■ **STORED DATA**:
◆ ◆ ◆ ◆
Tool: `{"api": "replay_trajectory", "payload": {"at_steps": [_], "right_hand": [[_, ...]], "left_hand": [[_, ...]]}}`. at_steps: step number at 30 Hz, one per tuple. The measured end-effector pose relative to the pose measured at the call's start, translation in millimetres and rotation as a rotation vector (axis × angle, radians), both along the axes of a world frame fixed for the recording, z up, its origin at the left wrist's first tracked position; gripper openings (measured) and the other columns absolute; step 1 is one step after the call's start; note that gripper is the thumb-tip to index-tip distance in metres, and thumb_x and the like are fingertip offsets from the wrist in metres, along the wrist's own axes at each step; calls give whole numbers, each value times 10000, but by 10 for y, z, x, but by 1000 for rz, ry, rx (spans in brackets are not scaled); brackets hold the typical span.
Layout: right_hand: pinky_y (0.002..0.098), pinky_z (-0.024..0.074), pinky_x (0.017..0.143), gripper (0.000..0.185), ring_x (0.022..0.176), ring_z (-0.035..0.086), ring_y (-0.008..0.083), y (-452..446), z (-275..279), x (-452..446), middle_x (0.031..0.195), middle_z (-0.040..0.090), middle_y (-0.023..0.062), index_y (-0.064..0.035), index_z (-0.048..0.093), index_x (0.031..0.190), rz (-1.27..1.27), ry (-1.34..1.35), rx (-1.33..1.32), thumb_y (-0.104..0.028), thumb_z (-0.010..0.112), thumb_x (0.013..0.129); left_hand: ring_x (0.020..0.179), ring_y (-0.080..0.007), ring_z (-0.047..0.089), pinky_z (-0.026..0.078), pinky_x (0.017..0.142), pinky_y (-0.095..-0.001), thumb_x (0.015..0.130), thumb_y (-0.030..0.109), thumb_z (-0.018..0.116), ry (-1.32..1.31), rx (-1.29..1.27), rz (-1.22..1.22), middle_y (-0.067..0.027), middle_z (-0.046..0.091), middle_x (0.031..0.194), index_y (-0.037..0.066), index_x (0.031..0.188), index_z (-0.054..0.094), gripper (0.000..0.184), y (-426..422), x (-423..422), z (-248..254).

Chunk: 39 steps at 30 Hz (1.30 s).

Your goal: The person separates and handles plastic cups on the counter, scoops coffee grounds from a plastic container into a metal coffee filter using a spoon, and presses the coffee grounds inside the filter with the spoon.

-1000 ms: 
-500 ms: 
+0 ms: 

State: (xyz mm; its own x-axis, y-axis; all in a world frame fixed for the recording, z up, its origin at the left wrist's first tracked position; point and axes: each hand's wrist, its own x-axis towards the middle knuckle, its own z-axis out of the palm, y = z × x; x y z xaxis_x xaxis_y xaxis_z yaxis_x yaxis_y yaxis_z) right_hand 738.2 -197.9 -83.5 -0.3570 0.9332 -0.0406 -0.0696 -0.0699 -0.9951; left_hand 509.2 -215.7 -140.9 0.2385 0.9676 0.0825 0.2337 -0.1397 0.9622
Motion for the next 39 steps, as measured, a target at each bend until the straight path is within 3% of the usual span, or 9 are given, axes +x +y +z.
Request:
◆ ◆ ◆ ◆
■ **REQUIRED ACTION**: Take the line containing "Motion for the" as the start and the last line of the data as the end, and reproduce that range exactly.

■ **ANSWER FOR THE TASK**:
Motion for the next 39 steps, as measured, a target at each bend until the straight path is within 3% of the usual span, or 9 are given, axes +x +y +z.
Request:

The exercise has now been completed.